**WORK REQUIRED**
In the data below, find the lines containing "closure" and say how many there are, nothing more.

PROVIDED ENTRIES below:

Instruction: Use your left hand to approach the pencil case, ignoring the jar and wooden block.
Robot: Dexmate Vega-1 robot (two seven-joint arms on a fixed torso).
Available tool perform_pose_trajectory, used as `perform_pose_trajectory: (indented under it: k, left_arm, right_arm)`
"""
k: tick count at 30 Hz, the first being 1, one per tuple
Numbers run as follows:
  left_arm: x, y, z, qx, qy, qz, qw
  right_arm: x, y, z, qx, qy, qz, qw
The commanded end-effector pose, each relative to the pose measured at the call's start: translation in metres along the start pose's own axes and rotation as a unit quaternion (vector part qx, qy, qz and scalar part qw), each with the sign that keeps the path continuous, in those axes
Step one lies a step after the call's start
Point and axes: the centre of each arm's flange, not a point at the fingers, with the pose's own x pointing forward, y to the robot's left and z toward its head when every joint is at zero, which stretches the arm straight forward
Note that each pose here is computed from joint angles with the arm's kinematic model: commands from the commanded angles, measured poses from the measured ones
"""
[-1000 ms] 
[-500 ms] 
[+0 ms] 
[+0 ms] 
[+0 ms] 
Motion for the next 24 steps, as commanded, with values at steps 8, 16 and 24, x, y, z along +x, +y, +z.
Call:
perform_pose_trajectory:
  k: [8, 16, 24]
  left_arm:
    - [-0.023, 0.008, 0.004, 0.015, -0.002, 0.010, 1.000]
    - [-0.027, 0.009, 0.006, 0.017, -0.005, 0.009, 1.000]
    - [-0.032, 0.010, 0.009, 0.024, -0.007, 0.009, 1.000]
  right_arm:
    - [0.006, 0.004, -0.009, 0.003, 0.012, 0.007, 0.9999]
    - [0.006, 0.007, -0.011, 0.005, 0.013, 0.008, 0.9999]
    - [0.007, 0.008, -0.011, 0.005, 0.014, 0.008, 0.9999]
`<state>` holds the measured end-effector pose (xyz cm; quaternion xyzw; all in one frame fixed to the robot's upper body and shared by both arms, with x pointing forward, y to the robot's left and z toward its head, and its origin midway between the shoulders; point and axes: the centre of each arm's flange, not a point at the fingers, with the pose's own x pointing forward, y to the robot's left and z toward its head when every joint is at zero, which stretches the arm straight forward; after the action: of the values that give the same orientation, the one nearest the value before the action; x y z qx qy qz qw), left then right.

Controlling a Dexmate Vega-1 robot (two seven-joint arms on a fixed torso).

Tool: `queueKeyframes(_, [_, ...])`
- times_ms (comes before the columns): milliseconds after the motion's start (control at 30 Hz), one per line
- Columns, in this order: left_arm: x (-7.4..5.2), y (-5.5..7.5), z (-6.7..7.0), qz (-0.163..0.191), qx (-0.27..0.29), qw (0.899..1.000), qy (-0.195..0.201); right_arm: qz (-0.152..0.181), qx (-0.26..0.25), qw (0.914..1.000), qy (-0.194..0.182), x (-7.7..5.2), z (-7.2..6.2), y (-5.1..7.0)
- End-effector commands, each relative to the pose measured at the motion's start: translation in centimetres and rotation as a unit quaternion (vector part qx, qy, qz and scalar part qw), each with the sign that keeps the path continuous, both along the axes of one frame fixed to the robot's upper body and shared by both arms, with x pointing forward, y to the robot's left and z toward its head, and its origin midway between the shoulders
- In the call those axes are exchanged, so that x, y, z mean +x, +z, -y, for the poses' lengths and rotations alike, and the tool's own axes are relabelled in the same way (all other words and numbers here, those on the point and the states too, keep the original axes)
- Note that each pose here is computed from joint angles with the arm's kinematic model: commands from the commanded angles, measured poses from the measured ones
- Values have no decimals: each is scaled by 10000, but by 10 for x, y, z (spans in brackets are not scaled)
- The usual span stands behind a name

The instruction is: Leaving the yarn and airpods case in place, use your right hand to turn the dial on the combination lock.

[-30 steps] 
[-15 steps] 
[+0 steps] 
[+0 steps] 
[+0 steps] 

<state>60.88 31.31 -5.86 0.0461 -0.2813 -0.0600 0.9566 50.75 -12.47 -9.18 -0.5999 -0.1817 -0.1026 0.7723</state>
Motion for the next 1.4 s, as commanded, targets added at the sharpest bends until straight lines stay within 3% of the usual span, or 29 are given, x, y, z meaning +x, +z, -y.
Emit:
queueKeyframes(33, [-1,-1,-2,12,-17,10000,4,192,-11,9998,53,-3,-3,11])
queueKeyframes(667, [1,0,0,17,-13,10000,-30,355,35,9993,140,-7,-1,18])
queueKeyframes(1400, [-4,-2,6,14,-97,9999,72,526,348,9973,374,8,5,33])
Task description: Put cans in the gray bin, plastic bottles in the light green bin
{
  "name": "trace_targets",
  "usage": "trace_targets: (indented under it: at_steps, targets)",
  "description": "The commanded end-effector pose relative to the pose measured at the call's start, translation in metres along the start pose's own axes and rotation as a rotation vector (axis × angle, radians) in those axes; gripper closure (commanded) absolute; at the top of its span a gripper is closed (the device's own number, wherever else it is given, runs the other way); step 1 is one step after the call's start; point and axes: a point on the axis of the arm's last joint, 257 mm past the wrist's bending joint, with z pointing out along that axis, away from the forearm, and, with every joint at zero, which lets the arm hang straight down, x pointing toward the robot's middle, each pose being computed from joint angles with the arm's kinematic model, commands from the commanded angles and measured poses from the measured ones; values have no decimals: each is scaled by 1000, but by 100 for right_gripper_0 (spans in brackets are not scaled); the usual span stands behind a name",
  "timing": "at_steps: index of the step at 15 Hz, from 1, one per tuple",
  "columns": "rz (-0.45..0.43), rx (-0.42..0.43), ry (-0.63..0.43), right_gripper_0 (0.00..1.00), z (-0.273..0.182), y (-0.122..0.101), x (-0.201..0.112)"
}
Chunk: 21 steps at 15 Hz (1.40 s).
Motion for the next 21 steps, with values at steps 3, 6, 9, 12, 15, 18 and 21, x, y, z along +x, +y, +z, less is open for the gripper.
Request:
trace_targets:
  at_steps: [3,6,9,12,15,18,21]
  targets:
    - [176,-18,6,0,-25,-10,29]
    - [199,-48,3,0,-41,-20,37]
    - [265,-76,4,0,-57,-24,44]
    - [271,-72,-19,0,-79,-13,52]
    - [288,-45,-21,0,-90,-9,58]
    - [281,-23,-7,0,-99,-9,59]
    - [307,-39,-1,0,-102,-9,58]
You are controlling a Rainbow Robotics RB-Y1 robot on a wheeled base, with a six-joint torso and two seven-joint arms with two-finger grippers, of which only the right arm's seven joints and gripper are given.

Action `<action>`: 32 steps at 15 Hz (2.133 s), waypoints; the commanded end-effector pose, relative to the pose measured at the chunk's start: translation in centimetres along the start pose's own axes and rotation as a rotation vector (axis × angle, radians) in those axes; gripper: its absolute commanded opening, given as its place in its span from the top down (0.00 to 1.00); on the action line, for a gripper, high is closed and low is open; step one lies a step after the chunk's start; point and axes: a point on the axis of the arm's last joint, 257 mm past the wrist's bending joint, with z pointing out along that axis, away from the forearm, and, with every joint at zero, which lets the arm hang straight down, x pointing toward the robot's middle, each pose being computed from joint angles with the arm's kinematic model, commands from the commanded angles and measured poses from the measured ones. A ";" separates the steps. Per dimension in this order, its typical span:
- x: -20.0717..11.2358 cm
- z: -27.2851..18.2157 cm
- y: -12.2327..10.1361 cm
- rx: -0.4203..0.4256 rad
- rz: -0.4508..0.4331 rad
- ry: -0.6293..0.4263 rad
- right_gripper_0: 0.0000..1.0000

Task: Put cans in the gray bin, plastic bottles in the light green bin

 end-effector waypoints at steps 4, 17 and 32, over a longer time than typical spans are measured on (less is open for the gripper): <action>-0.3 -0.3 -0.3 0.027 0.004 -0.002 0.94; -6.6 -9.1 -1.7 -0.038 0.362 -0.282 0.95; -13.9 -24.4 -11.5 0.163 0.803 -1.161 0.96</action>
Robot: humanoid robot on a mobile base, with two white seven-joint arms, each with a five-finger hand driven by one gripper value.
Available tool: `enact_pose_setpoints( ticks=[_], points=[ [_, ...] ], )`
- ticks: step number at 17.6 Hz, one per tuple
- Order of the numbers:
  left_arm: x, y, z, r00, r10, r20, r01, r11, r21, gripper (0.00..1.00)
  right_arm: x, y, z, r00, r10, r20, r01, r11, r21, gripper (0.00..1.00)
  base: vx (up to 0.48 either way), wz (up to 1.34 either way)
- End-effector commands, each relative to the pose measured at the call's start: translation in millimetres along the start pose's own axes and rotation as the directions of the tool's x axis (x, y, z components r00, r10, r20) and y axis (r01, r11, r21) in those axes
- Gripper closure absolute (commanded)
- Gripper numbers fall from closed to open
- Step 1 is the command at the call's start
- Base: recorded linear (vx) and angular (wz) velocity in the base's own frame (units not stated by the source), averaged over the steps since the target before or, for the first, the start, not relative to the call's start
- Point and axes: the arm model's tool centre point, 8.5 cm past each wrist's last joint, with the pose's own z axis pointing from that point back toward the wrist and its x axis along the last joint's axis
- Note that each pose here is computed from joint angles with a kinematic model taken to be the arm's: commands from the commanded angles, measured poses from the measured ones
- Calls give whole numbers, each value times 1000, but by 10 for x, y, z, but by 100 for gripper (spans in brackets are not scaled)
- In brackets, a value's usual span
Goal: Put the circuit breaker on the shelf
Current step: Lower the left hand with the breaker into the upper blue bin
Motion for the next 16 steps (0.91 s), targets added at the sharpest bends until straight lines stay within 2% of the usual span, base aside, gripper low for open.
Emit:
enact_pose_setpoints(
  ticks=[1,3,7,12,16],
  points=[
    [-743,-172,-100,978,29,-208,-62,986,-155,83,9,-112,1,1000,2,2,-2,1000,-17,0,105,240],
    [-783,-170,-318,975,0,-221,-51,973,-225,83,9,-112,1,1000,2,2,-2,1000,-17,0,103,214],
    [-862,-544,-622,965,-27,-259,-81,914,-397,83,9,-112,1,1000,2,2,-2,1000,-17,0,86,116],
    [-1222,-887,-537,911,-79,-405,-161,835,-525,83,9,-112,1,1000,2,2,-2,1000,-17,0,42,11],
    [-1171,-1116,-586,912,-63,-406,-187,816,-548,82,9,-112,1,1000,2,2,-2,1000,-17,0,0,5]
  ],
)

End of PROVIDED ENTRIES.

**SOLUTION TO THIS PROBLEM**
2